### Try it
In the listing below, a line holding "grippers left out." and a line holding "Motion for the" mark the range. Retype both exactly, with all lines between them.

### Information shown

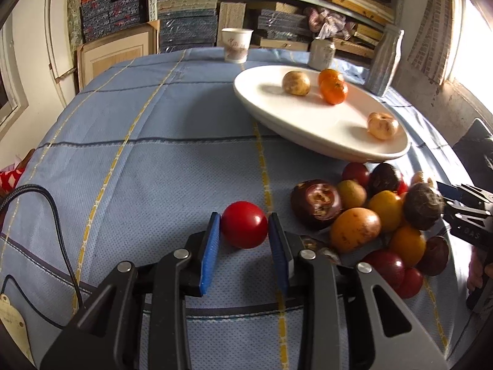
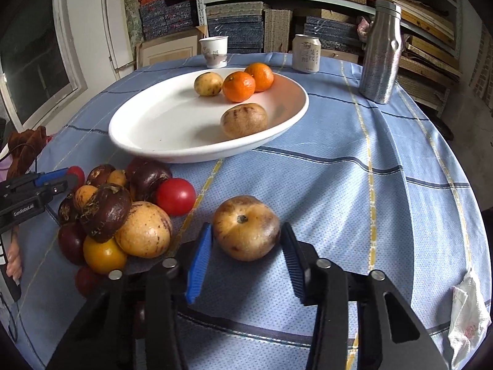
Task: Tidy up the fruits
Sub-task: 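Grasp the red tomato with the left tool while the right tool grasps a brown potato, then carry the tomato and potato over the white plate and open both tools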
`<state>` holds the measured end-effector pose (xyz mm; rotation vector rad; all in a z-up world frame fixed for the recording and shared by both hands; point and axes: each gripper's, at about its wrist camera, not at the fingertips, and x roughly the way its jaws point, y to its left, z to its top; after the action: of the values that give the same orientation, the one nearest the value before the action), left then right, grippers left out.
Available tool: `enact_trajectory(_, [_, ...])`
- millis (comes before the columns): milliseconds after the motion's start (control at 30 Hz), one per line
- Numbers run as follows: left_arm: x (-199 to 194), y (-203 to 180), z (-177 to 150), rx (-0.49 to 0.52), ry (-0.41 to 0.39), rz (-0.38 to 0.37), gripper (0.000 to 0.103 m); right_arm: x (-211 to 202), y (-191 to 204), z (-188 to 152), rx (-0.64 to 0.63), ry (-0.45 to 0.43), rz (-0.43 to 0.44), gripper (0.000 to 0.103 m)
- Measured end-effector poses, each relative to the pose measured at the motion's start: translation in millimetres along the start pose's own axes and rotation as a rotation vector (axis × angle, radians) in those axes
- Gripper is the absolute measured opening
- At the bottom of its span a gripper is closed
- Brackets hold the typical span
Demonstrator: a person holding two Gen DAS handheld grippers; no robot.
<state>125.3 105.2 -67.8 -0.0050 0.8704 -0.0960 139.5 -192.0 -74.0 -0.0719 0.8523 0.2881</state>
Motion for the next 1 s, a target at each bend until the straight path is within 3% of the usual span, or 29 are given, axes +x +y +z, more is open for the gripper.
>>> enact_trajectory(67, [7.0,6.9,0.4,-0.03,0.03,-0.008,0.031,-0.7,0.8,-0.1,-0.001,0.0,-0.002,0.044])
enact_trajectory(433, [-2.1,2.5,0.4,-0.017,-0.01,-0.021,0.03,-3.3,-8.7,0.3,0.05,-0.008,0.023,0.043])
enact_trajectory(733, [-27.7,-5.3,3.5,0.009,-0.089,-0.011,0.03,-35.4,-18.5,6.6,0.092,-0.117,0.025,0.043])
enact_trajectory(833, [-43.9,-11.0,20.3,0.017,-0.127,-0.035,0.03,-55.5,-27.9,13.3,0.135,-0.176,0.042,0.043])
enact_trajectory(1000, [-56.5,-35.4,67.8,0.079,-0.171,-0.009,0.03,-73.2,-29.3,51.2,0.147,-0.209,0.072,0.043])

### Problem solution
`<state>` holds the measured end-effector pose (xyz mm; rotation vector rad; all in a z-up world frame fixed for the recording and shared by both hands; point and axes: each gripper's, at about its wrist camera, not at the fingertips, and x roughly the way its jaws point, y to its left, z to its top; after the action: of the values that give the same orientation, the one nearest the value before the action), left then right, grippers left out.
Available tool: `enact_trajectory(_, [_, ...])`
- millis (comes before the columns): milliseconds after the motion's start (control at 30 Hz), one per line
- Numbers run as follows: left_arm: x (-199 to 194), y (-203 to 180), z (-177 to 150), rx (-0.49 to 0.52), ry (-0.41 to 0.39), rz (-0.38 to 0.37), gripper (0.000 to 0.103 m); right_arm: x (-211 to 202), y (-191 to 204), z (-188 to 152), rx (-0.64 to 0.63), ry (-0.45 to 0.43), rz (-0.43 to 0.44), gripper (0.000 to 0.103 m)
- Measured end-effector poses, each relative to the pose measured at the motion's start: translation in millimetres along the start pose's own axes and rotation as a rotation vector (axis × angle, radians) in those axes
- Gripper is the absolute measured opening
- At the bottom of its span a gripper is closed
- Brackets hold the typical span
Demonstrator: a person holding two Gen DAS handheld grippers; no robot.
<state>125.3 105.2 -67.8 -0.0050 0.8704 -0.0960 139.5 -192.0 -74.0 -0.0719 0.8523 0.2881</state>
Motion for the next 1 s, a target at each bend until the straight path is within 3% of the usual span, or 29 are given, axes +x +y +z, more is open for the gripper.

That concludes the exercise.